▸ **Instructions for the task**:
Return only those lines of the listing that hold the word "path".

===============

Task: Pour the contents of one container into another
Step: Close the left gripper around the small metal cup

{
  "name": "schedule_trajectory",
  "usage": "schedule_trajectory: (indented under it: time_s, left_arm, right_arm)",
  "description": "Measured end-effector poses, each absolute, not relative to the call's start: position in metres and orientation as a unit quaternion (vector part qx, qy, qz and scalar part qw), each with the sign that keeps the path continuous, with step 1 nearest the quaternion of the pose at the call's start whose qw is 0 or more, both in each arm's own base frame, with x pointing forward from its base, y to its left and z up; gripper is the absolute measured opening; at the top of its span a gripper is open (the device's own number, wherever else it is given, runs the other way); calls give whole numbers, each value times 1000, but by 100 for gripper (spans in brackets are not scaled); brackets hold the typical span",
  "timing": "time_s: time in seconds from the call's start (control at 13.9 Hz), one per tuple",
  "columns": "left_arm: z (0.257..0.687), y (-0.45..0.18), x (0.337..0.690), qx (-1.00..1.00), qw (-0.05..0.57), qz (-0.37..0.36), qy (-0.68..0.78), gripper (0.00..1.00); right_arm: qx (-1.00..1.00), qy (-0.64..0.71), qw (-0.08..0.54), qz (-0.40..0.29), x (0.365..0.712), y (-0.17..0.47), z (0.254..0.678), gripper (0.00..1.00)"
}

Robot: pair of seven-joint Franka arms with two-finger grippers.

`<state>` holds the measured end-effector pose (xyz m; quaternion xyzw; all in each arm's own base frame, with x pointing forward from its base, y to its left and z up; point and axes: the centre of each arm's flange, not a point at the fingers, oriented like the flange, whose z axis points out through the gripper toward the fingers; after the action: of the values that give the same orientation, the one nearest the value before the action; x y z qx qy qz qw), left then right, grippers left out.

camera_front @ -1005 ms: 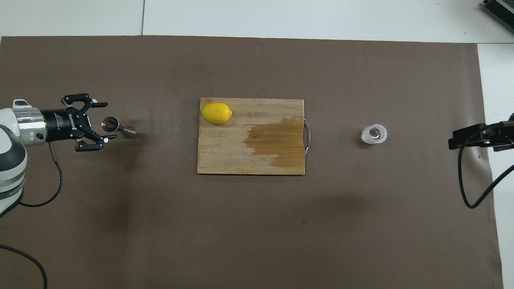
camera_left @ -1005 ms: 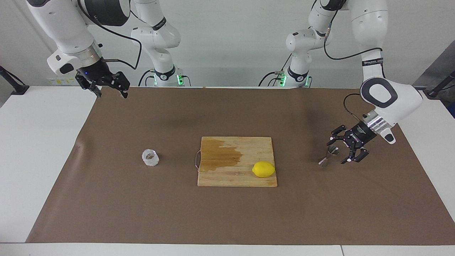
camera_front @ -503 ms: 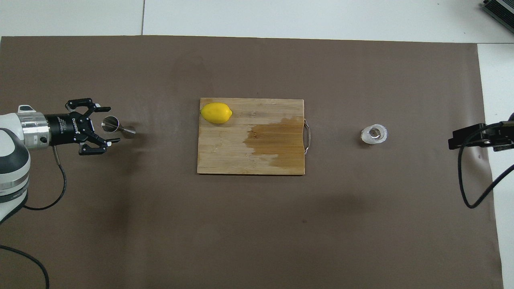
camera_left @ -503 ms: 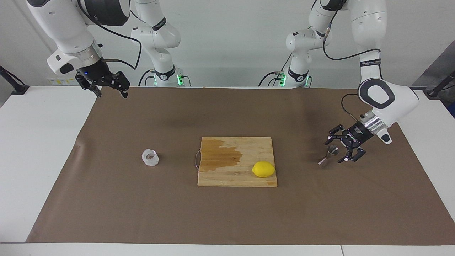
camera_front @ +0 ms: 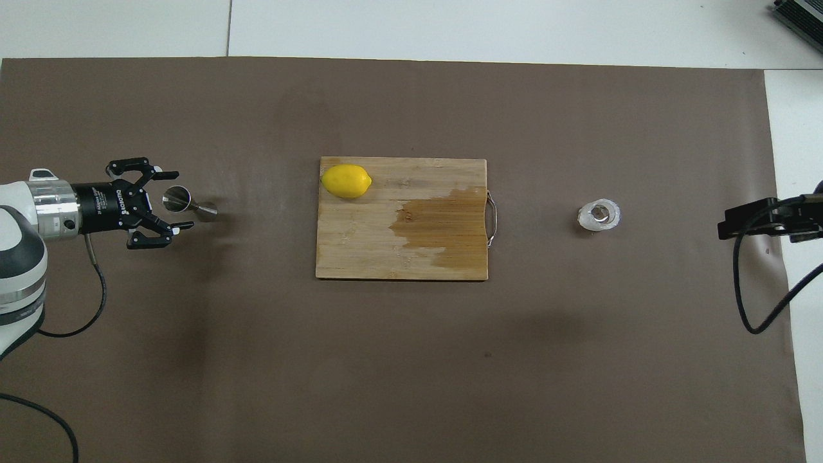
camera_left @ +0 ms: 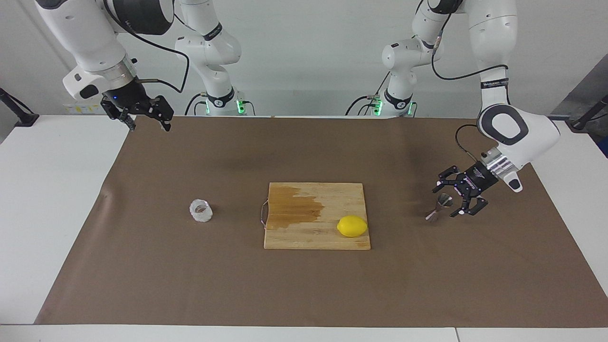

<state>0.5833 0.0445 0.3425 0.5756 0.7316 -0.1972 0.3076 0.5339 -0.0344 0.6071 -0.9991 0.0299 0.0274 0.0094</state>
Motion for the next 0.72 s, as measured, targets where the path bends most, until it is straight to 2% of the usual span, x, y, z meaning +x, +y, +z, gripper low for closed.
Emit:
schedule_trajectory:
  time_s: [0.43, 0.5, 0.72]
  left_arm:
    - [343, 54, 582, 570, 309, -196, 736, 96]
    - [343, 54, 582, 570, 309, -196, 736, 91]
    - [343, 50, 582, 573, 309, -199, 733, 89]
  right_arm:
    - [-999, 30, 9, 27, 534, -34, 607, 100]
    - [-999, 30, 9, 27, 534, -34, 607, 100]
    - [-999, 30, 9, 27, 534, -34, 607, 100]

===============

▸ **Answer to the problem**:
  "description": "Measured end-effector poses, each absolute, not relative to the call's start: position in metres and orientation as a unit quaternion (vector part qx, qy, qz and scalar part qw), each with the sign that keeps the path continuous, with step 1 nearest the quaternion of the pose at the call's start whose qw is 0 or more, both in each arm's own base frame, with x pointing forward from its base, y to its left and z up; gripper is the absolute measured opening; at the top of its span a gripper is open (the device's own number, wherever else it is given, runs the other way); calls give whole numbers, each value times 1000, but by 100 for gripper (spans in brackets are not scaled); brackets hold the typical span",
Motion for the next 0.72 s, as measured, targets where the path bends most, until it is straight to 2% of the usual span, x, y, z meaning +x, +y, +z, gripper low for closed.

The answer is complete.